BEGIN Exercise data

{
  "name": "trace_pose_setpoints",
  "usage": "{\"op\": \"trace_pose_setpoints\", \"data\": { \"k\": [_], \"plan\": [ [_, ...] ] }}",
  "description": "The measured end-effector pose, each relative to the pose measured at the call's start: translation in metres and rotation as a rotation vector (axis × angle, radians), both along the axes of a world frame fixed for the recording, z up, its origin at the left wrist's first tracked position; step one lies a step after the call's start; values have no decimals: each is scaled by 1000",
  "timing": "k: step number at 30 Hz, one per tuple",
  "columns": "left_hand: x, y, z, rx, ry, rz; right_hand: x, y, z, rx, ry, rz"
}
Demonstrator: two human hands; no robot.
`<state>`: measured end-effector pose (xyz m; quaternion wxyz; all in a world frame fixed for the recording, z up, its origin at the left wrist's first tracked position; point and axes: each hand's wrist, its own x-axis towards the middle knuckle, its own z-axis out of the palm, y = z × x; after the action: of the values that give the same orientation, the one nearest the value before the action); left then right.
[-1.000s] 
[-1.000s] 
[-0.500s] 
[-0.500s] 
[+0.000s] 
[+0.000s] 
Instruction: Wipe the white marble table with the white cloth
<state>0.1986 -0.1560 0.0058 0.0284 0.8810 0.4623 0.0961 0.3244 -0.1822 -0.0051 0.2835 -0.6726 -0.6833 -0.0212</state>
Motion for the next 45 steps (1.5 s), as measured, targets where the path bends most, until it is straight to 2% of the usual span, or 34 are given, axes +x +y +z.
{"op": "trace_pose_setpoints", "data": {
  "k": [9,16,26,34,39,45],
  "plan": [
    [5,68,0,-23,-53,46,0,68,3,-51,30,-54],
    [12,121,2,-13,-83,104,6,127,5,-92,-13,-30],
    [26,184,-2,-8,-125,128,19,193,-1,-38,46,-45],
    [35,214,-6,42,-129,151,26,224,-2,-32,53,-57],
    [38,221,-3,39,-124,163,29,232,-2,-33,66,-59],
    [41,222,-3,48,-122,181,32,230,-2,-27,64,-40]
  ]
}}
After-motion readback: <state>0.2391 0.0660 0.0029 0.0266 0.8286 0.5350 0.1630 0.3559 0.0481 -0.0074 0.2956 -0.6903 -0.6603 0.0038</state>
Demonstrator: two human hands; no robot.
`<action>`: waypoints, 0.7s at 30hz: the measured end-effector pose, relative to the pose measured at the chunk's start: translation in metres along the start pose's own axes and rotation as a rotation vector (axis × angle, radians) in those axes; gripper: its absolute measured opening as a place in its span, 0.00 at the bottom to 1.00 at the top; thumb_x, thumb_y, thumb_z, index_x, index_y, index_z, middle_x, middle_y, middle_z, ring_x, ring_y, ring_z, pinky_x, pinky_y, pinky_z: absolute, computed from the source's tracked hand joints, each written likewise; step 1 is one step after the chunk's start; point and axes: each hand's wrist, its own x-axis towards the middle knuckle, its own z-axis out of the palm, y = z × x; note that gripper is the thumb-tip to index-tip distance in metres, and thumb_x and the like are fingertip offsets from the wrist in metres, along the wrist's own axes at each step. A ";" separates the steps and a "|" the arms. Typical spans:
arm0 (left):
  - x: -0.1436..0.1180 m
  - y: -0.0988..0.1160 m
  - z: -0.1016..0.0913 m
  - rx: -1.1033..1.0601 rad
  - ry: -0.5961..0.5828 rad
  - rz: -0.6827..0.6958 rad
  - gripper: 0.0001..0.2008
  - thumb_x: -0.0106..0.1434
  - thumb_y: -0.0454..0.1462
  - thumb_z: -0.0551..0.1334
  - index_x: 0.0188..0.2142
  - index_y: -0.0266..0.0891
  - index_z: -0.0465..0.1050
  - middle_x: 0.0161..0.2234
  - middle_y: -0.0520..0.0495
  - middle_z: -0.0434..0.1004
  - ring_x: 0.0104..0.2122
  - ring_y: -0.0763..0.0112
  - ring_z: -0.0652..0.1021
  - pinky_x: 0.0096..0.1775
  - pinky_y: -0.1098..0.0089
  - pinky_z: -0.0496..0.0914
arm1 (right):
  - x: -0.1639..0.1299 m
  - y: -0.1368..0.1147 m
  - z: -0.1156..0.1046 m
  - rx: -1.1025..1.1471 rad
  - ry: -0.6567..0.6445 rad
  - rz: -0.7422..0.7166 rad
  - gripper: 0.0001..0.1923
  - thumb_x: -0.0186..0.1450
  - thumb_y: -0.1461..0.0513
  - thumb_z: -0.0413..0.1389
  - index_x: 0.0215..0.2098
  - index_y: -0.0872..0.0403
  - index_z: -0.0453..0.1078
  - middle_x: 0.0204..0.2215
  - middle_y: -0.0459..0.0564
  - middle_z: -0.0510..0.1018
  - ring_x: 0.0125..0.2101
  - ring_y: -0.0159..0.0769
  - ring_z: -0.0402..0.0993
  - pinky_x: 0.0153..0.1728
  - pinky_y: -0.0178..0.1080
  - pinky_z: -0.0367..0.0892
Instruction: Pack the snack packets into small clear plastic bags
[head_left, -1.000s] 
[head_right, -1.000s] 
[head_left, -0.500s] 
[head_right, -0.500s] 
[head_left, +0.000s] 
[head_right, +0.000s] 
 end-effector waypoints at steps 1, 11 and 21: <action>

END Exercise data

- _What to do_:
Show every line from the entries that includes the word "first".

- _Answer_:
  "description": "The measured end-effector pose, each relative to the pose measured at the call's start: translation in metres and rotation as a rotation vector (axis × angle, radians), both along the axes of a world frame fixed for the recording, z up, its origin at the left wrist's first tracked position; step one lies a step after the call's start; values have no decimals: each is scaled by 1000",
`<state>`: measured end-effector pose (xyz m; quaternion wxyz; all in a world frame fixed for the recording, z up, its origin at the left wrist's first tracked position; point and axes: each hand's wrist, its own x-axis towards the middle knuckle, its own z-axis out of the palm, y = z × x; after the action: of the values that give the same orientation, the one nearest the value before the action); left then right.

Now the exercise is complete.